Cambridge University Hospitals NHS Foundation Trust & Anor v RD & Ors (2022) EWCOP 47

This case concerns P who had been diagnosed with an Emotionally Unstable Personality Disorder which had resulted in two incidents of self-harm in which the inserting of a tracheostomy tube, led P to attempt to cut her throat. P was given the choice to either keep the tracheostomy tube, reduce and then stop sedation and to undertake training to manage her tracheostomy in the longer term or have the tracheostomy tube removed following which a palliative care plan would be put into effect. A Court of Protection hearing was listed on 12 August 2022.

Background of the case

P has a long history of mental health difficulties and has spent significant periods in psychiatric units since the age of 15. Since 2021 she has had three periods of detention under the Mental Health Act. P has been diagnosed with Emotionally Unstable Personality Disorder, Post Traumatic Stress Disorder and at some points with Psychosis. P has had many incidents of very serious self-harm.

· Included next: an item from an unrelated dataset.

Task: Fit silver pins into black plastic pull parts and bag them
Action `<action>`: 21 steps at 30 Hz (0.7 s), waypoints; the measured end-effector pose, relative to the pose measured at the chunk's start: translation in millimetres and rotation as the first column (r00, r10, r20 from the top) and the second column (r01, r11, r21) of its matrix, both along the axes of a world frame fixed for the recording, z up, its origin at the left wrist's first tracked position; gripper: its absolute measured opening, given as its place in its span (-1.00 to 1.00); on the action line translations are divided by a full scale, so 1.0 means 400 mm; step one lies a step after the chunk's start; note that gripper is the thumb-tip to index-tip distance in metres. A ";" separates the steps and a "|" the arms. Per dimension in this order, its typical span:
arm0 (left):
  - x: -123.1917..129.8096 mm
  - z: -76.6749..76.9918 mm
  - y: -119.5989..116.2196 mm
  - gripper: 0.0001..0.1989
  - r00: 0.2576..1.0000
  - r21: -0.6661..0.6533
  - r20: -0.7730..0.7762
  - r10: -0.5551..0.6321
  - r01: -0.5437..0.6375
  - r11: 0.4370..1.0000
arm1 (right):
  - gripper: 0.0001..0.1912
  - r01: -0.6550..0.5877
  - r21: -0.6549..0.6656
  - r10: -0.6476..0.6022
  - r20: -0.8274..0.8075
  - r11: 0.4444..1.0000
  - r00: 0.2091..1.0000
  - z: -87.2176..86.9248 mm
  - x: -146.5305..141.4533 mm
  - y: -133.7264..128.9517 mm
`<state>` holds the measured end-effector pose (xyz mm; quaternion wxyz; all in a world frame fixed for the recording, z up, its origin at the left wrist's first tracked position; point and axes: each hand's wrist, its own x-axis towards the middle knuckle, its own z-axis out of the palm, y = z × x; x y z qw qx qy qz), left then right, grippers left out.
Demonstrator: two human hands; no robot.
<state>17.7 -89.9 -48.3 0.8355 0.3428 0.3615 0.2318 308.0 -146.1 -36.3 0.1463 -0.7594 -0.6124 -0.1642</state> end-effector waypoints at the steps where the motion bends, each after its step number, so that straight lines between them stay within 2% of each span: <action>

As P had previously tried to remove her tracheostomy tube twice, a decision was to be made as to whether to keep the tracheostomy tube, reduce and then stop sedation and undertake training to manage her tracheostomy in the longer term or have the tracheostomy tube removed following which a palliative care plan would be followed.

Views of P’s Parents and Dr A

When P was calm, she expressed a desire to live and P’s parents explained that this had become a pattern over the years in which P would express her view that she wished for treatment and would then begin self-harming.

P’s doctor (Dr A) explained that P had a psychological need for autonomy and the only realistic hope for P was for her to believe that she was in charge of her own life. Dr A explained that if P believed nobody would intervene to prevent her harming herself, she may not remove the tube. However, this plan could also lead to her death.

Role of the Official Solicitor

An Official Solicitor was enlisted to work on the case because of the difficulties in establishing the degree to which P had capacity and in establishing what her wishes were. The Official Solicitor accepted that the Court should seek to maximise P’s autonomy and that there was little prospect of any long-term recovery from her mental ill-health.

Conclusion

Before a judgement could be made, P sadly passed. However, in the judgment later released, it was stated that it was in P’s best interests, for the care and treatment plan proposed and agreed by all parties to be put in place, accepting that this may lead to her death.

With regards to whether the Court of Protection had jurisdiction on the matter, due to the fact that P lost capacity when she was distressed, the Judge ruled that this was a Court of Protection matter.

The Judge considered the parents views that they believed that the time had come to let P make her own choice which regards to her care. The evidence of Dr A, and P’s parents was that the most important thing for P was a sense of autonomy. This would suggest that continued physical restraint and replacing the tube if she removed it, undermined P’s autonomy and further damaged her mental health. The judge was guided overall by the sense of autonomy for P as restraining her and replacing the tube offered no long-term solution to her physical or mental issues. There was very little, if any, prospect of any long-term improvement to P’s mental health. Therefore, that form of treatment appeared to be futile in anything other than the very short term.